Of the lessons arising out of the Coroner’s Enquiry, arguably the most important relates to the ever present danger posed by fire to matsheds and other wooden or inflammable structures. The lesson was to replace such structures with non inflammable ones. Should this not be possible then adequate contingency planning and precautions, such as a ban on smoking and cooking, would be necessary so as to guard against this risk. Fires of this type, once they have gained a firm hold, spread very rapidly. Unless extinguished at a very early stage, they are almost impossible to bring under control. Therefore the necessity for Fire Services personnel and equipment to be on full stand-by at locations where fire risk is high together with an adequate supply of water for this purpose. As regards crowd safety the need to regulate and control attendance so as to prevent too many people from entering and/or congregating in any restricted space. Also to ensure that these persons have sufficient exits through which to escape quickly in any emergency situation.

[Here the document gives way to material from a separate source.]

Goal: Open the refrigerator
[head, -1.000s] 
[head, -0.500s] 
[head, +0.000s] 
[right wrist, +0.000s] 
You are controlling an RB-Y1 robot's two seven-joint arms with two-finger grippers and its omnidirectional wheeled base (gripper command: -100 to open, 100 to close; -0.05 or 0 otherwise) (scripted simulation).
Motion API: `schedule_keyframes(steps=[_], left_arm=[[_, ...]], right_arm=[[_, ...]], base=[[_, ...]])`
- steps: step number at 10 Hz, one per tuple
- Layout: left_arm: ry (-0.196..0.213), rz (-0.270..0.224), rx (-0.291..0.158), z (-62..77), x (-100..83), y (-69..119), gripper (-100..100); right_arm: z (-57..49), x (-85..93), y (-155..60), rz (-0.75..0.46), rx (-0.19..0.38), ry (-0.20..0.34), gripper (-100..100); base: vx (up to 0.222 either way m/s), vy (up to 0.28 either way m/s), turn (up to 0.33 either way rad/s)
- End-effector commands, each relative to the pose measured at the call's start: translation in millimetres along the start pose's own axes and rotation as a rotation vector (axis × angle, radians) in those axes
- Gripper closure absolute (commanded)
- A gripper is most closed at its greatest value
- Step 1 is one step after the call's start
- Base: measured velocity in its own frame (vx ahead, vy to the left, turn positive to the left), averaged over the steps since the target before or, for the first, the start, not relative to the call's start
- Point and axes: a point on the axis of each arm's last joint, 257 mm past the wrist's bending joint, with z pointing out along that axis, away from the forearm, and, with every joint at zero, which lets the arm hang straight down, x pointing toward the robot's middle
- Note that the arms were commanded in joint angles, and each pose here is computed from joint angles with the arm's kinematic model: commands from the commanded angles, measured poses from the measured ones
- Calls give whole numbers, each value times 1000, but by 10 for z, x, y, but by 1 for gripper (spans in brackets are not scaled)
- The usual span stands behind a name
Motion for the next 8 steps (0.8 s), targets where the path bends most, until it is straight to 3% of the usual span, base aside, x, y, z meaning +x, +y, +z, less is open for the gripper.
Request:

With regard to inter-departmental liaison, clearly it is vital for all relevant departments and bodies to work closely together so as to co-ordinate their respective actions and roles and to ensure that all pertinent government regulations are adhered to with regard to safety and security. The clear lesson arising is that complacency is a killer. Finally the Coroner’s jury highlighted the lack of any data regarding the structural properties of bamboo so as to ensure matsheds were not loaded beyond their structural capabilities.
Were the Lessons Learned Applied at the 1919 Meeting?
Following the disaster and with Government approval, Crown Land was leased at the Happy Valley Racecourse by the Jockey Club and permanent brick and concrete stands constructed for the 1919 meeting.
According to the China Mail newspaper (24 February 1919:5), which covered the first race meeting for 1919, the new concrete and brick permanent stands were a great improvement on the matsheds and perfectly safe for those frequenting them. The raceday crowds were however smaller than in previous years. Alongside the new stands a complete fire apparatus was stationed. The engine was steamed up and the fire escape ready for action. A number of regular and volunteer Fire Brigade members were in attendance. Inspector Gerrod and his team of uniform police officers had dispersed early to various points. Plain clothes officers were also present in good number to look after the welfare of the public. Clearly therefore lessons learned had, where appropriate, been applied.
- 1-1: The figure of 614 deaths is taken from the epitaph written by Li Yi Mei and inscribed by Lu Song Ju on the monument to the victims erected over their mass burial site at Coffee Hill, So Kun Po, Hong Kong. The monument however lists the names of only 610 fire victims, all being of Chinese ancestry. The Guinness Book of Records specifies the deaths of 604 persons resultant from the fire.
- 1-2: In 1918 it was estimated that the population of Hong Kong was composed of 13,500 non Chinese and 548,000 of Chinese descent.
- 1-3: According to the Guinness Book of Records, the worst ever recorded sports related disaster occurred during the reign of Antoninus Pius (AD 138-161). The upper wooden tiers in the Circus Maximus, Rome collapsed during a gladiatorial combat, killing 1,112 spectators.
- 5-22: The final photograph shows the matshed complex reduced to ashes. Available for viewing in the collection of the Hong Kong Museum of History.